Dr. Roger Gremminger's professional and volunteer career began in 1978. In his own words (as published in the first article he contributed for the new Wisconsin Light newspaper:
"I am a full-time emergency medicine physician (no private practice) who in addition has provided health care services to the Gay community (since 1978) on a volunteer basis. It was on January 11, 1978 when I was oriented and began to provide medical services at what was then the GPU VD Clinic. That was the occasion of my very first professional actions as a newly licensed physician. Since then I have remained a member of the medical staff of the clinic-- which has been knowns as the GPU VD Clinic, then GPU STD Clinic, then the Farwell STD Clinic, and finally as the present Brady East STD Clinic (BESTD Clinic)." Roger was appointed as the second Medical Director of the BESTD Clinic in July 1979."
Dr. Gremminger was an early observer and quick reactor to the new threat of AIDS: "In the Pre-AIDS era, I had woprked diligently to control gonnorrhea, syphilis, giardiasis, amebiasis, warts, and Hepatitis B. I had seen AIDS enter the community although at first I did not know what I was seeing. After completing a Hepatitis B study and starting a hepatitis B vaccination program, I began to work feverishly from December 1982 to July 1984 to alert the community of the danger of AIDS."
Roger contributed articles to the local LGBT community media on a regular basis. He wrote health columns in Gay Milwaukee and Our Horizon from 1979 until February 1982, when Our Horizon ceased publication. But when Wisconsin Light began publishing late in 1987, Dr. Gremminger was asked to contribute, and thus began appearing his "Medically Speaking" column in that newspaper.

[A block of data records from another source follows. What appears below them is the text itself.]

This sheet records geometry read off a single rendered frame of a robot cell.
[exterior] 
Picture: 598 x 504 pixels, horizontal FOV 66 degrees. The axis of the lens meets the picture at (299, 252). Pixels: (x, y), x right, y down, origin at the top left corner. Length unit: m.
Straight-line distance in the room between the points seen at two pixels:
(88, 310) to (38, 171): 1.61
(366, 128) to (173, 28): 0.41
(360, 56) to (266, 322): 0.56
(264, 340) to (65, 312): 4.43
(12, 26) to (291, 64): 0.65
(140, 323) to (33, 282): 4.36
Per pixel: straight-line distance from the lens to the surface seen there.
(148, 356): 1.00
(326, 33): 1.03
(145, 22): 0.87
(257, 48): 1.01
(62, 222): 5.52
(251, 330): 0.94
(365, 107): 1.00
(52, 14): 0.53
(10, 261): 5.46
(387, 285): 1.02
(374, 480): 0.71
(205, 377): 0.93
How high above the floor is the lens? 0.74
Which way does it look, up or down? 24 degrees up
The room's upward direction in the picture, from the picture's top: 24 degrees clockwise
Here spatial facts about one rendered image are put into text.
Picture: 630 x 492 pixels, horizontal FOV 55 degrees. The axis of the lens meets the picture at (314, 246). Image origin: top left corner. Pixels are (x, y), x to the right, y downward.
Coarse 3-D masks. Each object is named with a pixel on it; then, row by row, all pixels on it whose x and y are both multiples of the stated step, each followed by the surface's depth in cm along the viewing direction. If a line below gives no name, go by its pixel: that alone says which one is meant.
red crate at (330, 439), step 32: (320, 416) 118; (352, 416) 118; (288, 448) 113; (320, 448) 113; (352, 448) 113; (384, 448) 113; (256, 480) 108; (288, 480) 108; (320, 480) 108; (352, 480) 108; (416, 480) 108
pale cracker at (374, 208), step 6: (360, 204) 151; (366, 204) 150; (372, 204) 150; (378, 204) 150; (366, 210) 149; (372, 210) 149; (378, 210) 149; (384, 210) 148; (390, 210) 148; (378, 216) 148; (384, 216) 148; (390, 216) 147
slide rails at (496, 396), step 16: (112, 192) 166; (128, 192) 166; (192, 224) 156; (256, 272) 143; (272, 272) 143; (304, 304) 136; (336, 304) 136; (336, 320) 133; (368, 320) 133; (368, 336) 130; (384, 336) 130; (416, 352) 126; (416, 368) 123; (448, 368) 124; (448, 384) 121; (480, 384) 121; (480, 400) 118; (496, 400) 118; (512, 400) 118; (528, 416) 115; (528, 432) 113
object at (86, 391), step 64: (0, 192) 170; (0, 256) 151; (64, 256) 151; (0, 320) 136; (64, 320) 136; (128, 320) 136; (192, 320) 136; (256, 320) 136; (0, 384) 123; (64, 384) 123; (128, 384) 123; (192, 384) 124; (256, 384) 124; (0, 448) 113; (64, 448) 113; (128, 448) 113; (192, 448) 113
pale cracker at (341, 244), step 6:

Dr. Gremminger resigned as Medical Director at BESTD in July 1984, for professional and personal reasons- what many call "burn out". But he continued on the medical staff, volunteering at the clinic one or two times per month. But he made another generous gift to the community as well: he donated the building on Brady Street which had been housing the Clinic to the Clinic non-profit corporation, thus ensuring its continued operation without having to worry about lease payments. To this day, (2005), the BESTD Clinic continues to enjoy the building, and Roger continues to volunteer there as medical staff on a regular basis.